Ayer fui a una barbacoa. Había bastante gente: unos jugaban al fútbol usando cubos con cervezas para hacer visibles las porterías; otros jugaban a un bádminton bastante improvisado usando cojines como raquetas; otros acababan una botella de Jägermeister en un beer pong que ya empezaba a mandar gente a la cama —a dormir, creo— y otros pocos charlaban, con un gintonic en una mano y un cigarro en la otra, sobre, si mal no recuerdo, mudarse a San Francisco. Hasta aquí todo bien.
Luego había un pequeño grupo de personas que reían en voz alta —como todas las demás—, moviéndose de un lado a otro —como todas las demás—, cambiando de postura y de expresión facial continuamente, posando en línea recta y permaneciendo a ratos inmóviles como pequeños suricatos en la sabana africana. Se trataba, ni más ni menos, del grupo selfie. Y, como en toda manada y como en todo rebaño, existe un líder, un pastor. Un pastor con un bastón en una mano. En este caso, sin embargo, no hablamos de un bastón, sino de un palo. Un palo de hacer selfies.

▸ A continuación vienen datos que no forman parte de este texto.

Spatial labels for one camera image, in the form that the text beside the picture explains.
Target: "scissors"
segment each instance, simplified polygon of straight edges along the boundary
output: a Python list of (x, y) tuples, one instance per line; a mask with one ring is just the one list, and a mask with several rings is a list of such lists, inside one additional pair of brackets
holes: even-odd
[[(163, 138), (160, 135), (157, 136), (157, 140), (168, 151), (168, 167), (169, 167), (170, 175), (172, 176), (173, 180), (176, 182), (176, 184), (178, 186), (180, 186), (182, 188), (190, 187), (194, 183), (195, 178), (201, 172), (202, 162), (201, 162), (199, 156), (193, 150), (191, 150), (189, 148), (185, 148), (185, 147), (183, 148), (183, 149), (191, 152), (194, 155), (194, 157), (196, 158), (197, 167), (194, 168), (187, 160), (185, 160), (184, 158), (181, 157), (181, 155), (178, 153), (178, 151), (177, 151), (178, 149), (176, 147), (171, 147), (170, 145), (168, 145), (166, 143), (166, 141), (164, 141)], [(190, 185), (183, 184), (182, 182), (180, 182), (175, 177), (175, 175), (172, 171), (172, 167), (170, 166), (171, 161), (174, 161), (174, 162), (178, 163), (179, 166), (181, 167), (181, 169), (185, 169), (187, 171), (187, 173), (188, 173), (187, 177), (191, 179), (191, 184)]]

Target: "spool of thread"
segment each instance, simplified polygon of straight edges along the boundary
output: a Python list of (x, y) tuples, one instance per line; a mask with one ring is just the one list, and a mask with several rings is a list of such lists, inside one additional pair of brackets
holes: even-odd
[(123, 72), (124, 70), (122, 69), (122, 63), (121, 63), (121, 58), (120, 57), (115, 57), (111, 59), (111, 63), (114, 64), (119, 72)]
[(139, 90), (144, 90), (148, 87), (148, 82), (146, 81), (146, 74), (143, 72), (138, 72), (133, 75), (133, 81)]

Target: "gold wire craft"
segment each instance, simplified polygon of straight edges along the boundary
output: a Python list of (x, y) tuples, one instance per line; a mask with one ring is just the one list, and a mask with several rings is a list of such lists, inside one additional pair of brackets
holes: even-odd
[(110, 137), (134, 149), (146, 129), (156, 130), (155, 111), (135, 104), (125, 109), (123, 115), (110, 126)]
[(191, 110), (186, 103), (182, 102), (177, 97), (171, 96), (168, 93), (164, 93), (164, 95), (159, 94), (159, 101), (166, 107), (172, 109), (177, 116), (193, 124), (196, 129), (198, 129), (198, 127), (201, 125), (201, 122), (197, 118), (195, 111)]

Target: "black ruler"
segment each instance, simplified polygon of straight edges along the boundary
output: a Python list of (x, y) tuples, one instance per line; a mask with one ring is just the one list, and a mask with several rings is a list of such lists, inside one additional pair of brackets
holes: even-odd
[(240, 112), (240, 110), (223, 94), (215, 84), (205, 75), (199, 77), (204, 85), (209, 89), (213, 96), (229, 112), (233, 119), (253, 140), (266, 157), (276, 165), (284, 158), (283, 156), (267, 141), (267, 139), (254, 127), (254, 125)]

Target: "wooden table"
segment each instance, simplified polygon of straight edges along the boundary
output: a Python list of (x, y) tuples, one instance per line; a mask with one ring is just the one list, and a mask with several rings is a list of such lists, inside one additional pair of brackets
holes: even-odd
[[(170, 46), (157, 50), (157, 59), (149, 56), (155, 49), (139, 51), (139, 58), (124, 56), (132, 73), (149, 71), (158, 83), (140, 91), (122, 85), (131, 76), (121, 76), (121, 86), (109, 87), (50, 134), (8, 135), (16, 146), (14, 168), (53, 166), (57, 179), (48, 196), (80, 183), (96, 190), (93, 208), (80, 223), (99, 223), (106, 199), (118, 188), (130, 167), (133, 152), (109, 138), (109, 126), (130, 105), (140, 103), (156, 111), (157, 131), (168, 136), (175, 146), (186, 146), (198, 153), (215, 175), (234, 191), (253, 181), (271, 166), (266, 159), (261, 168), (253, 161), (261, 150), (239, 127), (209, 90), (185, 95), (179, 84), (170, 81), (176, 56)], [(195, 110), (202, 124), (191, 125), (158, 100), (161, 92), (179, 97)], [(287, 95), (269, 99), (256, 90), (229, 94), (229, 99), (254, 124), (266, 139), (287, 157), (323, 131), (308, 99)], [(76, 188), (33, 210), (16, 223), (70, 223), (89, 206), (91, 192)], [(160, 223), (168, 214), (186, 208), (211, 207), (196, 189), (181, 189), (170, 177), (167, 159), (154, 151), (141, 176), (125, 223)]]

Yo no sé muy bien cómo funciona. ¿Tiene un botón que hace que se haga la foto? Supongo, no sé. Tampoco sé dónde se compra. Los he visto en las tiendas de souvenirs de mi ciudad, pero ignoro si se trata de un objeto tecnológico que vale la pena comprar en tiendas especializadas o si, oye, mira, no hace falta andarse con miramientos. Al fin y al cabo es solo un palo.
En realidad me gusta que sea un palo. Y que nadie se haya molestado en ponerle un nombre rimbombante: es y será el palo de selfies, el selfie stick. Y es que el palo, un simplón e incomplejo tronco, fue el primer utensilio que el ser humano usó como instrumento en su neandertal sociedad, así que creo que representa una bonita metáfora del pequeño gran paso que como animales racionales llevamos ya bastante tiempo haciendo. Un paso, por cierto, hacia atrás.

Y es que, bueno, cada uno que haga lo que quiera. Coleccionar buenos momentos es una afición muy respetable, así como el dejar huella de lo jovial de la juventud, además de experimentar con técnicas visuales y composiciones para que quepa el mayor número de cabezas en la foto. Es todo maravilloso. Pero yo me pregunto, sin embargo, y sin ánimo de dar lecciones morales a nadie, si no pesa más en el recuerdo el sudor que te corre por la espalda tras un partido de bádminton con cojines, que el número de likes que obtienes tras congelar tu sonrisa fijando la mirada en un minúsculo círculo llamado objetivo hasta que tu pastor grita ¡vale, ya!. Yo creo que un recuerdo mental vale más que uno visual. Pero, claro, ¿para qué vamos a utilizar el cerebro, pudiendo usar los ojos para mirar un álbum de selfies de nuestra fascinante vida?

Ah, y otra cosa, cómo vas a sonreír de lo bien que lo estás pasando, querido amigo, ¿si no estás haciendo nada? El selfie es la meta-sonrisa. Cómo vas a estar pasándolo bien, si esa sonrisa nace de la naturaleza de ese no hacer nada. Hablamos de sonreír por la sonrisa. Si es que es algo demasiado complejo. Es algo que hay que llevar a los laboratorios. Eso sí, si te llaman, atención, no olvides hacerte una selfie antes de entrar al laboratorio. Porque, al fin y al cabo, recuerda: si el mundo no lo ve, es que no ha ocurrido.